START Data for this exercise

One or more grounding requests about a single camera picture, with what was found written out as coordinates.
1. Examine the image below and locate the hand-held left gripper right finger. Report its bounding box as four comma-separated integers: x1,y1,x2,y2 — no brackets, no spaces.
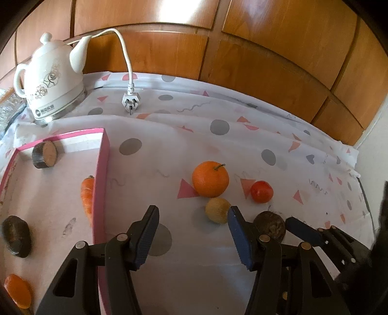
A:
227,206,351,315

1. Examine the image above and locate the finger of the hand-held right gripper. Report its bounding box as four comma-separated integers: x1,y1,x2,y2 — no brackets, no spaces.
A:
286,216,369,280

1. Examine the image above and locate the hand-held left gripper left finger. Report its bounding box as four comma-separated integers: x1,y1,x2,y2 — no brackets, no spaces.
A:
36,205,160,315

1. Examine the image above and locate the dark brown round fruit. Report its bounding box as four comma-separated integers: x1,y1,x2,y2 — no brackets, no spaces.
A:
253,211,286,243

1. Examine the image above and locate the small brown kiwi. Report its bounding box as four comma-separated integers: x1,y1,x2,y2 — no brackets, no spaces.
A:
205,197,231,224

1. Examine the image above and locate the short carrot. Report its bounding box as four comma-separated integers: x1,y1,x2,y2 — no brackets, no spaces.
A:
81,175,96,228

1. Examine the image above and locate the pink shallow box tray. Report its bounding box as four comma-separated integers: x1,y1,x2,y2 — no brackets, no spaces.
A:
0,128,110,315

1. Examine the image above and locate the dark brown oval fruit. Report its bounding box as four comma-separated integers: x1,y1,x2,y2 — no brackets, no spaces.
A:
1,216,32,259

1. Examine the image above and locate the sugarcane piece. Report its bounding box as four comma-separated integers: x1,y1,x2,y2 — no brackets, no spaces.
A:
32,140,58,169

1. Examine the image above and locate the small orange fruit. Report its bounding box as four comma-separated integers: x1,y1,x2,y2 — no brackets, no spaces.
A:
4,274,33,309

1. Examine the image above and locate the red tomato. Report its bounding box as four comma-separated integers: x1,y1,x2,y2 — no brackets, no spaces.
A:
250,181,274,204

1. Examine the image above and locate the orange with stem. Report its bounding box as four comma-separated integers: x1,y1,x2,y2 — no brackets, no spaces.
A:
192,161,230,198

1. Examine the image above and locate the white printed tablecloth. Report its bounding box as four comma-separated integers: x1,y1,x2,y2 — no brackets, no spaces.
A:
0,71,373,315

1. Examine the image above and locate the wooden wardrobe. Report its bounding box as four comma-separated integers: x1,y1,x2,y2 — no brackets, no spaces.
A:
0,0,388,146

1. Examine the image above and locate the white ceramic electric kettle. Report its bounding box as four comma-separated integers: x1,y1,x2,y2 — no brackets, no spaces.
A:
14,33,91,125

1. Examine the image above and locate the silver patterned tissue box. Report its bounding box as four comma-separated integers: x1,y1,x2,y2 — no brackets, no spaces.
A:
0,88,26,137

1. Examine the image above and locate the white power cable with plug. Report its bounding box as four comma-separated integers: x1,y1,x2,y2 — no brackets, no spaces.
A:
65,28,142,116

END Data for this exercise

→ What you need to do
Repeat every entry exactly. Do not include the pictures.

→ Response for this exercise
One or more grounding requests about a single camera picture, with what was found written out as coordinates.
1. Examine the image below and locate the hand-held left gripper right finger. Report its bounding box as four comma-separated integers: x1,y1,x2,y2 — no brackets, no spaces.
A:
227,206,351,315

1. Examine the image above and locate the finger of the hand-held right gripper. Report its bounding box as four comma-separated integers: x1,y1,x2,y2 — no brackets, no spaces.
A:
286,216,369,280

1. Examine the image above and locate the hand-held left gripper left finger. Report its bounding box as four comma-separated integers: x1,y1,x2,y2 — no brackets, no spaces.
A:
36,205,160,315

1. Examine the image above and locate the dark brown round fruit. Report its bounding box as four comma-separated integers: x1,y1,x2,y2 — no brackets, no spaces.
A:
253,211,286,243

1. Examine the image above and locate the small brown kiwi. Report its bounding box as four comma-separated integers: x1,y1,x2,y2 — no brackets, no spaces.
A:
205,197,231,224

1. Examine the image above and locate the short carrot. Report its bounding box as four comma-separated integers: x1,y1,x2,y2 — no brackets, no spaces.
A:
81,175,96,228

1. Examine the image above and locate the pink shallow box tray. Report its bounding box as four comma-separated integers: x1,y1,x2,y2 — no brackets, no spaces.
A:
0,128,110,315

1. Examine the image above and locate the dark brown oval fruit. Report its bounding box as four comma-separated integers: x1,y1,x2,y2 — no brackets, no spaces.
A:
1,216,32,259

1. Examine the image above and locate the sugarcane piece. Report its bounding box as four comma-separated integers: x1,y1,x2,y2 — no brackets, no spaces.
A:
32,140,58,169

1. Examine the image above and locate the small orange fruit. Report its bounding box as four comma-separated integers: x1,y1,x2,y2 — no brackets, no spaces.
A:
4,274,33,309

1. Examine the image above and locate the red tomato. Report its bounding box as four comma-separated integers: x1,y1,x2,y2 — no brackets, no spaces.
A:
250,181,274,204

1. Examine the image above and locate the orange with stem. Report its bounding box as four comma-separated integers: x1,y1,x2,y2 — no brackets, no spaces.
A:
192,161,230,198

1. Examine the image above and locate the white printed tablecloth. Report its bounding box as four comma-separated integers: x1,y1,x2,y2 — no brackets, no spaces.
A:
0,71,373,315

1. Examine the image above and locate the wooden wardrobe. Report its bounding box as four comma-separated integers: x1,y1,x2,y2 — no brackets, no spaces.
A:
0,0,388,146

1. Examine the image above and locate the white ceramic electric kettle. Report its bounding box as four comma-separated integers: x1,y1,x2,y2 — no brackets, no spaces.
A:
14,33,91,125

1. Examine the image above and locate the silver patterned tissue box. Report its bounding box as four comma-separated integers: x1,y1,x2,y2 — no brackets, no spaces.
A:
0,88,26,137

1. Examine the image above and locate the white power cable with plug. Report its bounding box as four comma-separated integers: x1,y1,x2,y2 — no brackets, no spaces.
A:
65,28,142,116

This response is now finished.